From March 2014 to August 2015, an MS survey was performed in the northeastern region of Taiwan, where 3 communities (Wanli, Ruifang, and Anle) were included. The borough chief would inform the villagers before each survey activity and enroll the participants in the community center. All subjects that joined the examination volunteered. Because MS is mostly diagnosed in middle-aged people or older (>40 years-old), and because of ethical considerations, inclusion criteria were people 40 years or above and not currently pregnant. Exclusion criteria were patients with glucocorticoid usage, use of medication for osteoporosis, currently receiving hormone replacement therapy or oral 25-OH vitamin D3/calcium supplementation, and a history of fractures. All individuals answered a demographic survey and underwent a complete physical examination and chemical analysis of blood. The demographic survey assessed the history of systemic diseases, medication history, and family history. Physical examination included measurement of basic vital signs, body weight, body height, and waist girth (circumference). Body mass index was calculated as weight (kg) divided by squared height (m). Blood samples were obtained from participants after an overnight fast, and the following parameters were determined: complete blood cell count, liver and renal biochemistry parameters, lipid profiles, fasting plasma glucose and insulin, adiponectin, leptin, TNF-α, and CRP levels. The Institutional Review Board of the Chang-Gung Memorial Hospital approved this research (IRB No. 102–2827C and 103–2392C). All participants agreed to the study conditions and provided informed consent before enrollment.

Metabolic syndrome

A race-specific waist girth threshold based on the NCEPATP III criteria was utilized to prevent distortions in MS prevalence.[ The cutoff values for normal waist circumference in Asian men and women were set to 90 cm (35 in) and 80 cm (31.5 in), respectively. MS was defined according to the ATPIII criteria as the presence of at least 3 of the following 5 traits: visceral (abdominal) obesity based on waist circumference; blood pressure >130/85 mm Hg or drug treatment for essential hypertension; serum high-density lipoprotein cholesterol (HDL-C) levels <40 mg/dL (1 mmol/L) in men and <50 mg/dL (1.3 mmol/L) in women or drug treatment for low HDL-C; serum triglycerides (TG) level >150 mg/dL (1.7 mmol/L) or drug treatment for elevated TG; and fasting plasma glucose levels >100 mg/dL (5.6 mmol/L) or drug treatment for diabetes mellitus (DM).

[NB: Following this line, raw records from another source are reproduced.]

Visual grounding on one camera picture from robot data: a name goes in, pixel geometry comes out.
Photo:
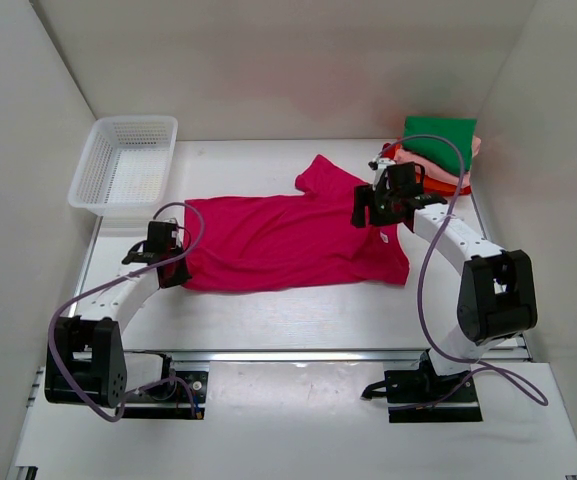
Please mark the pink folded t-shirt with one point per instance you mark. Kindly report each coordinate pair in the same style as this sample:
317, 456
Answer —
434, 170

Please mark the white plastic basket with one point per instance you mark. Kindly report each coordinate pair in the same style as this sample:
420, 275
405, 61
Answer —
124, 166

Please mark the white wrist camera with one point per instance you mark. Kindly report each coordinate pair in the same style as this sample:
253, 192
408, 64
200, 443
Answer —
379, 166
175, 232

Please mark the green folded t-shirt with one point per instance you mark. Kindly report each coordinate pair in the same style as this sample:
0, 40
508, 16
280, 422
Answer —
447, 142

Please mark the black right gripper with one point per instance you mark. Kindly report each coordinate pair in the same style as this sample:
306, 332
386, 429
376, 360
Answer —
365, 197

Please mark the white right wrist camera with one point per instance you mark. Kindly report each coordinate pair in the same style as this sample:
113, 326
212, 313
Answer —
379, 166

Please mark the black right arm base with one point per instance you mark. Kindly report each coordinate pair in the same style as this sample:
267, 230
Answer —
419, 395

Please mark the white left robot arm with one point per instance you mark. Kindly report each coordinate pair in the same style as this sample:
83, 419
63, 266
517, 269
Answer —
86, 361

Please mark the magenta t-shirt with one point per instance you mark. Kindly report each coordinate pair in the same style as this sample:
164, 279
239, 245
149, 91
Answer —
254, 244

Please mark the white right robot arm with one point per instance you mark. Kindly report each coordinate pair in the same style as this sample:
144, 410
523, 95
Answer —
496, 298

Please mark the red folded t-shirt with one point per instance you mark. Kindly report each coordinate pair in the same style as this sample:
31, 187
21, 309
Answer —
389, 151

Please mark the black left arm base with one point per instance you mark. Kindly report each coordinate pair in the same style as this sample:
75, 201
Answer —
173, 401

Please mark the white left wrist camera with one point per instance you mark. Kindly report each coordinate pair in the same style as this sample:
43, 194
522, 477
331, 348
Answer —
175, 232

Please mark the orange folded t-shirt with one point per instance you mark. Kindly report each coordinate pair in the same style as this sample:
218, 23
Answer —
435, 186

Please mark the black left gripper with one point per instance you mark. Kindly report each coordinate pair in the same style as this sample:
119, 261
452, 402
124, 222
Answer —
179, 278

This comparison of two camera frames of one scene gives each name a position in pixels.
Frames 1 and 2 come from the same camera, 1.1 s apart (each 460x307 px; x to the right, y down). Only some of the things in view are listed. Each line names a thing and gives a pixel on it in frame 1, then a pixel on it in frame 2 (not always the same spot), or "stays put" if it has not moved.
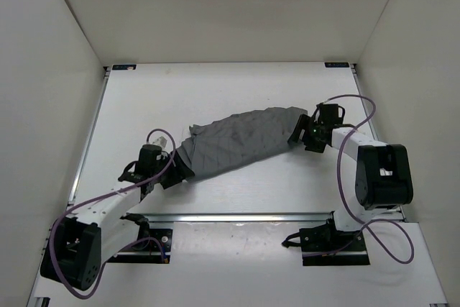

Bone fracture risk assessment using the FRAX tool

The FRAX tool without BMD was applied for bone fracture risk assessment (10-year probability of hip or other major osteoporotic fracture). FRAX is based on the assessment of clinical risk factors including age, body weight, tobacco use, excessive alcohol consumption, individual and family history of fracture, glucocorticoid use, secondary osteoporosis, and rheumatoid arthritis. There is a consensus that people with FRAX evaluation of 10-year probability of hip fracture ≥3% or of 10-year probability of major osteoporotic fracture ≥20% may be considered to have a high risk of bone fracture.[

Determination of TNF-α

A commercial kit (Immunite 1000 LKNF1, Siemens Medical Solutions Diagnostics, Lanberis, UK) with a quantitative sandwich enzyme immunoassay technique was used according to the manufacturer's instructions.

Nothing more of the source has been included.